Google Knols and its relation to the NUJ / Journalism

In response to a question on the NUJ New Media email list

Google is clearly eyeballing Wikipedia with Knol. (Disclosure: I work for Mahalo.com - many people have cast Google’s Knol as a direct response to Mahalo)

The key questions that journalists and the NUJ as a whole should be asking here is: will there be any vetting of content? Will writers be paid?

The NUJ always seems to be at least couple of steps behind with everything related to the web. Jeremy Dear wrote today/yesterday that bloggers should be thinking about joining the union. That might have been a relevant statement two or three years ago. And it’s still irrelevant today considering the farce of a process that is “applying to the NUJ”.

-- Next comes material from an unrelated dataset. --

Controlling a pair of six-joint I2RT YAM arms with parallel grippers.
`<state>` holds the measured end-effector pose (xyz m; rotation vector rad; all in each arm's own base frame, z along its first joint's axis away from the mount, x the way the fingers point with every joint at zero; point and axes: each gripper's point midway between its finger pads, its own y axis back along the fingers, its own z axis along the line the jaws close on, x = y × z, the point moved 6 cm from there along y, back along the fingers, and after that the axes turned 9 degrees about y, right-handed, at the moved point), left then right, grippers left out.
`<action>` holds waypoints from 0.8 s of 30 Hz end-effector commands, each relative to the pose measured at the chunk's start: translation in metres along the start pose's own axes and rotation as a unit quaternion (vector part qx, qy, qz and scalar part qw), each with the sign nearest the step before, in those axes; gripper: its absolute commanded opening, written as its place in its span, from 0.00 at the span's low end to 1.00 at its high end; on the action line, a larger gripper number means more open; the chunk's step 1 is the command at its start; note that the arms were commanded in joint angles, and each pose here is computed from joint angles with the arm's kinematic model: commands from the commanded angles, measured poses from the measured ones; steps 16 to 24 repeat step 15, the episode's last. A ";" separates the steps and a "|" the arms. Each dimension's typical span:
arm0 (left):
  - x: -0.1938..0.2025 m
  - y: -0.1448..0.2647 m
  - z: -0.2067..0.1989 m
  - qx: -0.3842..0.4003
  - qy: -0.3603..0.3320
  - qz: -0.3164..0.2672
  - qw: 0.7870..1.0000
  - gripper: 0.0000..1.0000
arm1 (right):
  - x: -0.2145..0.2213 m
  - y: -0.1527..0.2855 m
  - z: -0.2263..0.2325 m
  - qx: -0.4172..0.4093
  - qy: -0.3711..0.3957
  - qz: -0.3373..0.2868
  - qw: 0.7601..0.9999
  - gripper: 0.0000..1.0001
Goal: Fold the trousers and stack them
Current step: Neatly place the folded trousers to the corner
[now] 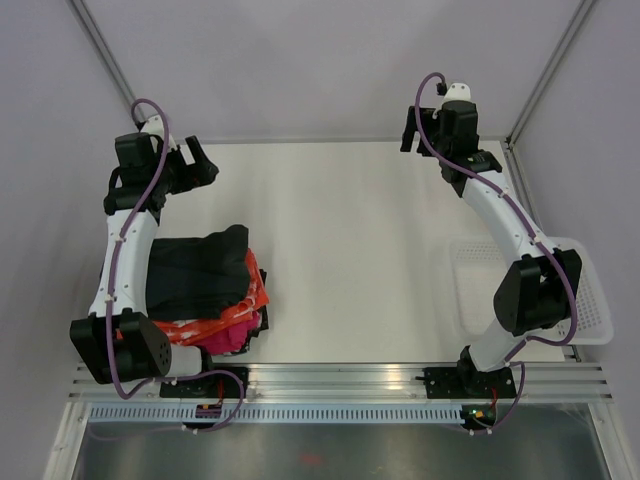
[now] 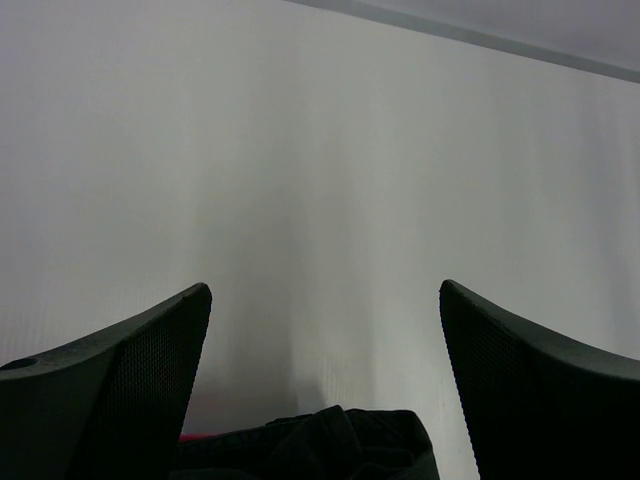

An entirely new form of publishing is rapidly being built through companies like Wikia, Squidoo, Digg, Mahalo, etc. Technically, we have 3,000 part time employees at Mahalo on top of the 50 in house guides - all of them are getting paid to write. The numbers at other sites are even bigger. Mahalo’s numbers could be 10-100x bigger in 4 years.

5 years ago, it was unheard of for people to get paid to blog. 6 months ago, it was unheard of for people to get paid to write search pages.

If the NUJ is really serious about its role of defending workers AND new media, it should be completely on top of every single new development where people get paid to write online. They should be reaching out to people and asking them if they need help with dealing with their employee(s). The application process to the NUJ should be as simple as clicking a link.